WORK REQUIRED: In the data below, find the line that contains "The point seen at" and the line that contains "Coarse 3-D masks.". Copy both, plus every line between them, exactly.

=== EXTRACTED RECORDS ===

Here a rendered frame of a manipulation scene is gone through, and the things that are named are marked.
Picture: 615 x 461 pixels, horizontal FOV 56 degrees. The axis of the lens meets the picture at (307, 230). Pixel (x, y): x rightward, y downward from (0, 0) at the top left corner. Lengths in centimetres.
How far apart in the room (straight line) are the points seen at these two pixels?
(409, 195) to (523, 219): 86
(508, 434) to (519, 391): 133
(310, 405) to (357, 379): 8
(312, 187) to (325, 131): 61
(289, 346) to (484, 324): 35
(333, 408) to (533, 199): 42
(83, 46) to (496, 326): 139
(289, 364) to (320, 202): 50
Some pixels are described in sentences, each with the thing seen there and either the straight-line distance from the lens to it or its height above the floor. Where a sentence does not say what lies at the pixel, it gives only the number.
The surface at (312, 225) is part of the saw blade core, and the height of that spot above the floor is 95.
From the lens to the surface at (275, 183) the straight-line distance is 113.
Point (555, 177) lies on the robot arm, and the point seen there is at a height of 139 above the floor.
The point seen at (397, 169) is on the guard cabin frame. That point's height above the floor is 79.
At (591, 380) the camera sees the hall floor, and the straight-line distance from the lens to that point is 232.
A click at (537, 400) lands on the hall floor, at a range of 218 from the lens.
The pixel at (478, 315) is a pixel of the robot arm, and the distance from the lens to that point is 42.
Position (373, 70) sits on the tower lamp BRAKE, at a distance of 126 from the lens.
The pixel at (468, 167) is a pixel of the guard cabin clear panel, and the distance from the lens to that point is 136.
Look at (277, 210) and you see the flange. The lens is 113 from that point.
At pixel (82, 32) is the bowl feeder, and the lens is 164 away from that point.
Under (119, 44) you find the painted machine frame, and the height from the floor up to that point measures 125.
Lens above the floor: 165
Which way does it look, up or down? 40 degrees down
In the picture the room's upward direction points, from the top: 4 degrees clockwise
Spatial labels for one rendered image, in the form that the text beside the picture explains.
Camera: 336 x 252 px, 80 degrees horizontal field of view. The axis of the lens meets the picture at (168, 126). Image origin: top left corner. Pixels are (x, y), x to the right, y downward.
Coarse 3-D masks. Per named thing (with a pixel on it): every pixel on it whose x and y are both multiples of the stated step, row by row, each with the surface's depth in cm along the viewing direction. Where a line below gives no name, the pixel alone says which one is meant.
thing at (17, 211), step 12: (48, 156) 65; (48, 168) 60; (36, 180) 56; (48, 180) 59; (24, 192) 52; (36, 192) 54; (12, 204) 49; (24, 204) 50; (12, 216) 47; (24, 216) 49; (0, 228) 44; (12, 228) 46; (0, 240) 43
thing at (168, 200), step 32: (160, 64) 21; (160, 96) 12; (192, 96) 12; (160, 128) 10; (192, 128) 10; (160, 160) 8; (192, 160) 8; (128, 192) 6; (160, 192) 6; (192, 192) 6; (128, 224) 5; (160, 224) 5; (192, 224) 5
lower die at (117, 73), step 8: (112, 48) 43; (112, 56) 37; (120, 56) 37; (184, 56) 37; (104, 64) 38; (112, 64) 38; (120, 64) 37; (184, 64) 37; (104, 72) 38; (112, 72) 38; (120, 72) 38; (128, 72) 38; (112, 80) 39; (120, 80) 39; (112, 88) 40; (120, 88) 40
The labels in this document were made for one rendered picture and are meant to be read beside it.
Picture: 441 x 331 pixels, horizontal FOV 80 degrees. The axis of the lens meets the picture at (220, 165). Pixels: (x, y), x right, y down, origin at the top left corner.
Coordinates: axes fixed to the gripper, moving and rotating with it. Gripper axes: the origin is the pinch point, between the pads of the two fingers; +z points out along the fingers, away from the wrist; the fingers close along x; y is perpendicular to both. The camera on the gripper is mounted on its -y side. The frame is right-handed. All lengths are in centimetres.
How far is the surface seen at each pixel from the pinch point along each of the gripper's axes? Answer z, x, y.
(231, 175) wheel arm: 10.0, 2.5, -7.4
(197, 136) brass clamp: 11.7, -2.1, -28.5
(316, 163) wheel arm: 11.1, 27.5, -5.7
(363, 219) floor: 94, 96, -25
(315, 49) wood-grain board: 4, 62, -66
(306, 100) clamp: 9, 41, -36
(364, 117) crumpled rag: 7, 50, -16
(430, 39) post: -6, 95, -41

===

SOLUTION TO THIS TASK:
The point seen at (397, 169) is on the guard cabin frame. That point's height above the floor is 79.
At (591, 380) the camera sees the hall floor, and the straight-line distance from the lens to that point is 232.
A click at (537, 400) lands on the hall floor, at a range of 218 from the lens.
The pixel at (478, 315) is a pixel of the robot arm, and the distance from the lens to that point is 42.
Position (373, 70) sits on the tower lamp BRAKE, at a distance of 126 from the lens.
The pixel at (468, 167) is a pixel of the guard cabin clear panel, and the distance from the lens to that point is 136.
Look at (277, 210) and you see the flange. The lens is 113 from that point.
At pixel (82, 32) is the bowl feeder, and the lens is 164 away from that point.
Under (119, 44) you find the painted machine frame, and the height from the floor up to that point measures 125.
Lens above the floor: 165
Which way does it look, up or down? 40 degrees down
In the picture the room's upward direction points, from the top: 4 degrees clockwise
Spatial labels for one rendered image, in the form that the text beside the picture explains.
Camera: 336 x 252 px, 80 degrees horizontal field of view. The axis of the lens meets the picture at (168, 126). Image origin: top left corner. Pixels are (x, y), x to the right, y downward.
Coarse 3-D masks. Per named thing (with a pixel on it): every pixel on it whose x and y are both multiples of the stated step, row by row, each with the surface's depth in cm along the viewing direction. Where a line below gives no name, the pixel alone says which one is meant.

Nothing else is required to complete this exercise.